Legislazione e Giurisprudenza, Danno morale -  Redazione P&D - 2013-11-05

IL DANNO MORALE E' UGUALE PER TUTTI - Cass. 22.8.2013, n. 19788

La Suprema Corte di Cassazione, con la sentenza 28 agosto 2012 n. 19788, è intervenuta sulla questione del risarcimento del danno non patrimoniale allo straniero in relazione alla lesione di diritti inviolabili della persona, quali il diritto alla salute e ai rapporti parentali o familiari (ad es. per la scomparsa di un familiare), avvenuta in Italia, sia nei confronti del responsabile del danno, sia nei confronti di altri soggetti che per la legge italiana, siano tenuti a risponderne, come ad esempio l"assicuratore della responsabilità civile derivante dalla circolazione di veicoli od il Fondo di garanzia per le vittime della strada.

Una giurisprudenza ormai consolidata ha affermato in questi casi la titolarità in capo allo straniero del diritto al risarcimento del danno, a prescindere dalla regolarità del suo soggiorno in Italia e senza che possa essere invocata la condizione di reciprocità di cui all"art. 16 delle preleggi (Cass., 4 aprile 2013, n. 8212; 9 maggio 2012, n. 7049; 11 gennaio 2011, n. 450; 24 febbraio 2012, n. 4484; 7 maggio 2009, n. 10504).

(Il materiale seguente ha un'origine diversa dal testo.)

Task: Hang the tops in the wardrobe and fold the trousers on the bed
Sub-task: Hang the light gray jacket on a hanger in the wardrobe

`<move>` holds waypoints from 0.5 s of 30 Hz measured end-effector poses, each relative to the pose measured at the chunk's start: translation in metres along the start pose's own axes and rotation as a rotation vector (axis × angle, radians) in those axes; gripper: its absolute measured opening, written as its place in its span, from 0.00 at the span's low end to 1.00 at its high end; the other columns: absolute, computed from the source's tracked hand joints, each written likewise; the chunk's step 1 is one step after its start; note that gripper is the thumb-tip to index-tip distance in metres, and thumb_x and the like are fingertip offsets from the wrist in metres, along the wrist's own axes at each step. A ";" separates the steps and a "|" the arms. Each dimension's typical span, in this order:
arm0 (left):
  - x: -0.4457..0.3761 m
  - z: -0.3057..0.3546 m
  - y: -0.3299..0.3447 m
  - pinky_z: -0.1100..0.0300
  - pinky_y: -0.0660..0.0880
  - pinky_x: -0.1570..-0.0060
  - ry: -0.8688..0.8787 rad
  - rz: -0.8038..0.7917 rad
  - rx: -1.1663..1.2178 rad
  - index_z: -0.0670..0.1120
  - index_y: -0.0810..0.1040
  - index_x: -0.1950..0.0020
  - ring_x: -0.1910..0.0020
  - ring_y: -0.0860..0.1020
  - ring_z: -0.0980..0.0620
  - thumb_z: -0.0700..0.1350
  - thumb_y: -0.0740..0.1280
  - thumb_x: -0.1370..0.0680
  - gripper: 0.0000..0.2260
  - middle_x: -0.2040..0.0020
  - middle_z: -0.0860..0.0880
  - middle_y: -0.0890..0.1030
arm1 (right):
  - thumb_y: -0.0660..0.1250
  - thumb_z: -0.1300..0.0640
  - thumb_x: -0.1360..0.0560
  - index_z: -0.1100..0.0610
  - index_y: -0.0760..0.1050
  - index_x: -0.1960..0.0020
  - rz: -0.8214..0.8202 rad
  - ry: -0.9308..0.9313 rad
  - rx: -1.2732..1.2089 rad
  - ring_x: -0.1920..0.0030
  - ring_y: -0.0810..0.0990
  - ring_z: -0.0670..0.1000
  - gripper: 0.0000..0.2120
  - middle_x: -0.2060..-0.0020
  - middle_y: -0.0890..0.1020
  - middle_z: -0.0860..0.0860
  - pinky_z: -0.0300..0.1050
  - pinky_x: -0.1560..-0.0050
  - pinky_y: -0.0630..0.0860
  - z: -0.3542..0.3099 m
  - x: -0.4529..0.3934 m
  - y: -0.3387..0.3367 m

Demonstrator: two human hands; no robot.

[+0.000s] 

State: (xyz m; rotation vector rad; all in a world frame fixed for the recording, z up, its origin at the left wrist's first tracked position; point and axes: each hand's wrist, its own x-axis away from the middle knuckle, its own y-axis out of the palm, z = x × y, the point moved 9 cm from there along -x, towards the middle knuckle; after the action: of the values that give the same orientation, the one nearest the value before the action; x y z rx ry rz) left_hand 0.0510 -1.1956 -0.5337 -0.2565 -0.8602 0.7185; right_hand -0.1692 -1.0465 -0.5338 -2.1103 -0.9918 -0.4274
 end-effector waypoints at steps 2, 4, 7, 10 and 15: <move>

Con la sentenza 28 agosto 2012, n. 19788, la Corte di Cassazione si sofferma invece sulla questione della quantificazione del danno non patrimoniale spettante allo straniero, a fronte di una giurisprudenza di merito che negli ultimi anni ha espresso valutazioni ed indirizzi divergenti. Da un lato, infatti, alcune pronunce si sono espresse  a favore di una parametrazione dell"entità del risarcimento del danno subito dallo straniero sulla base del contesto socio-economico del Paese di residenza del medesimo e dunque del diverso potere di acquisto della valuta locale rispetto all"euro, con conseguente ad esempio decurtazione percentuale dell"importo rispetto a quello che spettterebbe qualora il risarcito fosse  un cittadino italiano o straniero residente in Italia (in questo senso ad es. Tribunale di Nola, 18 ottobre 2007). Dall"altro, altre pronunce hanno respinto tale indirizzo, ritenendolo fonte di "ingiusta discriminazione". La Corte di Cassazione avvalla questa seconda impostazione affermando che  ancorare la quantificazione del danno morale "a considerazioni diverse dalla sofferenza patita dalla persona in quanto tale e collegata a etnia, razza, sesso, nazionalità, diversità di costumi è manifestamente discriminatorio e in antitesi con i principi della Costituzione italiana", anche alla luce della ratio del risarcimento del danno.

Per un approfondimento: Roberta S. Bonini, La quantificazione del danno non patrimoniale allo straniero, in "Immigrazione.it" Rivista on line di scienze giuridiche e sociali.